結局、わかることは主人公がこのような抜き差しのならない状況に決着をつけないで、以下のようにリフレインで繰り返すばかりということだ。

With or without you
With or without you
I can’t live
With or without you

And you give yourself away

youがいても生きていけない、youがいなくても生きていけない。(でも主人公と違い)youはすべてをさらけ出した(あるいは不本意ながら本性をさらけ出さざるをえなかった)。

give oneself away
通常はネガティブな意味。隠していたものが露わになること。「馬脚(本性)をあらわす」、「お里が知れる」、「尻尾を出す」などの意味。

主人は何を「待っている」のか?

youとsheはアクティブな他者である。もしかしたら同一人物なのかもしれない。どちらにしても動かないのは、決着をつけない主人公の存在だろう。主人公はどんな辛い状況でも、何かを「待っている」。だから、この歌の主題は主人公のinactionそのものだといえる。

このinactionがどこから来るものなのか―、それを考えさせる歌なのである。もしかしたら、この人にとって人生は何もせず(起こさず)「待っている」時間の経過そのものなのかもしれない。その方が幸せなのかもしれないのである。

宗教?政治?

U2メンバーの信心深さを知っている人なら、この歌は信仰の揺らぎをうたっているのだと解釈することも可能だろう。彼らは昔所属していた教会を脱会しているのだが、だからといって彼らが信仰を捨てたとはいえないだろう。

たとえば、youやsheを教会あるいはキリスト教コミュニティだと解釈すれば、これは教会(コミュニティ)へのアンビバレンツな感情をうたった歌ということになる。

あるいはもっと原理的に、イエスがいても、イエスがいなくても生きていけないと神そのものに対する揺れを歌っているのかもしれない。

事が複雑なのはアイルランドの場合、そこへ政治が絡んでくるからだ。

トコシエはこの曲を初めて聞いたときから、北アイルランドの政治状況を連想した。UKとアイルランドに引き裂かれる状況、あるいは伝統的なカトリック信仰とプロテスタント信仰に引き裂かれる状況、そのどっちがいいとも悪いともいえない、どっちつかずの状況。そこへ教会という制度、神そのものへの疑念などがからみつく。
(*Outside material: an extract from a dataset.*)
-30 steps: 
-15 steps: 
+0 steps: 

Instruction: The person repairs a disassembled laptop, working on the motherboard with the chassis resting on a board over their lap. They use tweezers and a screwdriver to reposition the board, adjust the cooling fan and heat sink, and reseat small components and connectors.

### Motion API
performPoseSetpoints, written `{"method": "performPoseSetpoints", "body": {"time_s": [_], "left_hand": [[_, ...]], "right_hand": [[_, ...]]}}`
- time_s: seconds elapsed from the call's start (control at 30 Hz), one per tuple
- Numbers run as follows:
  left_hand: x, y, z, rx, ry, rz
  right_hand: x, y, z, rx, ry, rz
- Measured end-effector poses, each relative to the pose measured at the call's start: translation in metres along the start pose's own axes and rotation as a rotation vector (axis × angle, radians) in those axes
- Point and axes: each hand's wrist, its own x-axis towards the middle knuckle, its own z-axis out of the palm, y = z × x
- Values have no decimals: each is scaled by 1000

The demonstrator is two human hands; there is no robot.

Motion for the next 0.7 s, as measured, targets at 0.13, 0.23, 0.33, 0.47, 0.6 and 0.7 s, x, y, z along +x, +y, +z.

抜き差しならない状況になるのは当たり前だろう(後日知ったことが、ボノの父親はカトリック教徒、母親は英国国教会のプロテスタント教徒だという)。

北アイルランドのダンルース城(13世紀)

ケルトの神々?

ましてやアイルランドの古層にあるのはケルトの宗教であり、キリストはその信仰に背乗りしているだけに事情はさらに複雑。sheをケルトの神ととらえれば、歌詞はさらに深刻さを増す。

以上のような意味で、この曲は別記事「イギリスとはどこか?ブリテン?イングランド?UK?」で扱ったイギリスの成り立ちに深く関わっている曲ともいえるのである。